As for the advice to have the 'whole pad' in contact, I imagine that meant the recoil pad. I rarely if ever have more than about 2 inches of the bottom of the pad/butt plate in the v of my collar bone. I cannot remember the last time I did something like try to place the recoil pad against my shoulder so the whole pad connected because that invaribly means butt to muscle mass and that hurts real bad with a shotgun. Maybe it was more than 25 years ago when I last did it on purpose. All I can say is ouch for anyone who does it that way. Just way too painful and scary for me with a combat gun. Holding it in the v formed when you raise the rear elbow is the way I go; unless of course the gun slips out doing tactical. Then who cares, I shoot to survive and a little recoil never killed anyone. Though, when I can avoid the ouch it is in the V for me.

All the best,
Glenn B

Just love that Remington 870. I shoot it quite a bit more than required at work.
 
With my Benelli M1 Super 90 Tactical, I was able to put 4 1oz Ranger Tactical Low Recoil slugs in a 4" group at 100 yards from the bench.

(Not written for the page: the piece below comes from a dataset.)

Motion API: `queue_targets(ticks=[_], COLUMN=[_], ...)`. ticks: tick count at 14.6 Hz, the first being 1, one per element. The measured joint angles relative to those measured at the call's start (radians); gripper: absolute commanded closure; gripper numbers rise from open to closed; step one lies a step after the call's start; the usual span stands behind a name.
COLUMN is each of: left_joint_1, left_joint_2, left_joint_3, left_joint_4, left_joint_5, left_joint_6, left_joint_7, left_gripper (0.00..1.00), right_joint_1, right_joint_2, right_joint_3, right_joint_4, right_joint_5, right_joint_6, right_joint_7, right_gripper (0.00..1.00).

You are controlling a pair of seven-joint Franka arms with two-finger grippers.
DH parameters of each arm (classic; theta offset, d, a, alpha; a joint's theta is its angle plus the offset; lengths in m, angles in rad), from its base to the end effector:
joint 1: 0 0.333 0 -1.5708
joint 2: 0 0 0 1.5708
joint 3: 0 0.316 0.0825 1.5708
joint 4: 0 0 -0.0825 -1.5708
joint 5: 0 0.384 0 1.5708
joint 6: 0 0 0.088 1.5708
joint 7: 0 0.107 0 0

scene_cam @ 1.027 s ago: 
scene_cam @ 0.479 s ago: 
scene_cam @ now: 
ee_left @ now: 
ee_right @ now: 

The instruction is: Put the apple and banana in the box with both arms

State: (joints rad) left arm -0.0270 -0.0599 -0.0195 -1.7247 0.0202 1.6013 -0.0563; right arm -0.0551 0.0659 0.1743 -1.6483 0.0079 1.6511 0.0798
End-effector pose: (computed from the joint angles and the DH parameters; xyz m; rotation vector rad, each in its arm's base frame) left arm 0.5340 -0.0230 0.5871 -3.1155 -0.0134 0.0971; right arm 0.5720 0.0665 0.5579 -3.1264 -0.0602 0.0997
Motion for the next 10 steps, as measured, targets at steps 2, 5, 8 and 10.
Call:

Half the felt recoil, not bad to shoot from the bench. I was amazed at the accuracy potential. I try to avoid the full race slug loads.
 
Ithaca M-37 smoothbore Deerslayer will cloverleaf (or very nearly so) at 25 yards and print a trifle under 4 inches at 50 with Brenneke 1-1/8 ounce "Classic" slugs.
 
Finding this out HURT

That's why I like the integrated scope mount on my rifled slug barrel. It took three trips to the range on three seperate weekends (Needed time to heal between). To a) get the :cuss: :cuss: :cuss: :cuss: thing zeroed and the b) find out what flavor of ammo it prefers. I shoot wearing what I would normally be wearing out the woods, no PAST pad or any other recoil prevention aid.

Now I just reattach the barrel before deer season, go out to the range and (hopefully) fire only 3 rounds to confirm the zero. And yep, it becomes an autoshucker on the bench. OUCH !!!!
 
I, too, have a 590 w/ Ghost Rings 8+1 that is box stock.

Winchester Super-X and Federal Game-Shok 1-oz slugs group 3-4" for me off a rest @ 50-yards. Sometimes 2-1/2 but that's just luck.

I don't shoot anything 3" thru it. Call me whatever names you want, I'm sticking with 2-3/4" ammo.

BTW ACP230 - do you love or hate the forend on yours? I'm gonna have to get a Pachmayr or Hogue overmolded one.